Baby do Brasil leva fé e polêmica ao Carnaval – 27/02/2025 – Cotidiano

Baby do Brasil anunciou, no Carnaval do ano passado, que “o arrebatamento poderia acontecer entre cinco e dez anos”. A reação de Ivete Sangalo, que rebateu dizendo que iria “macetar” o apocalipse, viralizou nas redes sociais. E o termo “arrebatamento” esteve entre os mais buscados no Google no Carnaval de 2024.

O tema do arrebatamento será retomado pela cantora Baby do Brasil no Carnaval de Salvador na próxima semana. Ela promete estar em cima do trio elétrico batizado de Arrebatados. Baby foi a primeira mulher a cantar em um trio elétrico, isso em 1979. Será a primeira estrela do time principal da música brasileira a misturar elementos da fé evangélica com a maior festa do país — o Carnaval.

A cantora e pastora Baby —que se apresenta como “popstora”— é uma usina de imprevisibilidade, portanto, prefiro não “profetizar” a respeito da performance artística ou da mensagem religiosa do trio elétrico Arrebatados. Porém, o episódio protagonizado por ela no Carnaval passado e o anúncio da novidade deste ano são suficientes para dizer que o Brasil está a cada ano mais evangélico, e os evangélicos estão cada vez mais brasileiros.

Arrebatamento é como os evangélicos chamam a crença na retirada dos crentes da terra antes do começo dos sofrimentos que precederão o Juízo Final. Baby se converteu ao pentecostalismo em 1999 por influência de sua filha Sarah Sheeva e em suas entrevistas e shows faz questão de explicitar suas crenças.

O trio elétrico Arrebatados deverá desagradar a evangélicos que pensam que lugar de crente é longe de uma festa marcada por bebidas alcoólicas e nudez, mas poderá desagradar igualmente a grupos artísticos e intelectuais que enxergam como fanatismo a insistência de crentes, como Baby, de levar a mensagem religiosa em todos os contextos sociais, inclusive no Carnaval.

Não importa de que lado você esteja, se aprova ou reprova a ousadia da Baby do Brasil, o trio elétrico Arrebatados é um experimento musical privilegiado para observação da mudança cultural que o crescimento dos evangélicos está promovendo no país.

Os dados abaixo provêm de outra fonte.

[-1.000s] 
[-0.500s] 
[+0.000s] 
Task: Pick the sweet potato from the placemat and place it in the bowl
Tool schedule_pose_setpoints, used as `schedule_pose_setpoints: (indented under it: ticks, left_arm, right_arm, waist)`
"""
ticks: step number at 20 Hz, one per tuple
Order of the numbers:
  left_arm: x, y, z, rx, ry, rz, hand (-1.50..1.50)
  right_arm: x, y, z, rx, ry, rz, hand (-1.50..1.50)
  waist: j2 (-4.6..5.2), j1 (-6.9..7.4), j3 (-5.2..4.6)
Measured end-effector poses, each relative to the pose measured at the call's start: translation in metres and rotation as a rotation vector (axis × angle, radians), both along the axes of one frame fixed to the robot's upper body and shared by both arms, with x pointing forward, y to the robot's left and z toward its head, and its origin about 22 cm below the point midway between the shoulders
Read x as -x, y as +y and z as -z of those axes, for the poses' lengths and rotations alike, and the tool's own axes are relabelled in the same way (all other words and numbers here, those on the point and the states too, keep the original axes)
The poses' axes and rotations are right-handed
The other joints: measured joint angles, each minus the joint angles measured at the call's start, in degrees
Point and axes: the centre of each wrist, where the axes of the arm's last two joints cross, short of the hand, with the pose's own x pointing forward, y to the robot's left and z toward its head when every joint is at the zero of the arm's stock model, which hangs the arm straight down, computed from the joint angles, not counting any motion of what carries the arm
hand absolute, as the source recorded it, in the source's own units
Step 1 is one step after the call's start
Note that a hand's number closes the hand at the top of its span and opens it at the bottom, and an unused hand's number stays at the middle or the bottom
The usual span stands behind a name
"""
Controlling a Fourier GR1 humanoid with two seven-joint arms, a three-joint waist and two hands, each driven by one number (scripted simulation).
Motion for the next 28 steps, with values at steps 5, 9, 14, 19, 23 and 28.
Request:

A mudança cultural é uma via de mão dupla. As igrejas evangélicas se ajustam para acomodar novos membros, como artistas, adaptando seus preceitos morais para permitir que continuem suas carreiras. Alguns artistas até tentam mudar para o gospel, mas isso não é viável para todos, especialmente para alguém com uma carreira longa e notável como a Baby do Brasil.

Por outro lado, é a cultura brasileira que muda com o crescimento evangélico. O catolicismo e as religiões afro são há séculos fontes de abastecimento da cultura no Brasil. O apelo conversionista e a herança puritana tornam os evangélicos mais arredios à participação nas festas populares, como o Carnaval, porém, não impermeáveis e, aos poucos, meio que a conta-gotas, os evangélicos começam a abastecer com suas crenças e termos próprios a música e a cultura nacionais.

É nessa perspectiva que sugiro que vejamos, por exemplo, atitudes como a da cantora Claudia Leitte que mudou na letra da música “Caranguejo” o trecho “saudando a rainha Iemanjá” por “eu canto meu rei Yeshua” (termo para se referir a Jesus). Baby também trocou “dragão” por “Jesus forever” na letra de “Menino do Rio”.

Artistas e intelectuais que temem que o crescimento evangélico leve o Brasil na direção de um “talibã gospel” deveriam ser os primeiros a comemorar a entrada, meio desajeitada, de evangélicos no Carnaval. Afinal, por que somente o catolicismo e as religiões afro deveriam abastecer as músicas e as festas brasileiras?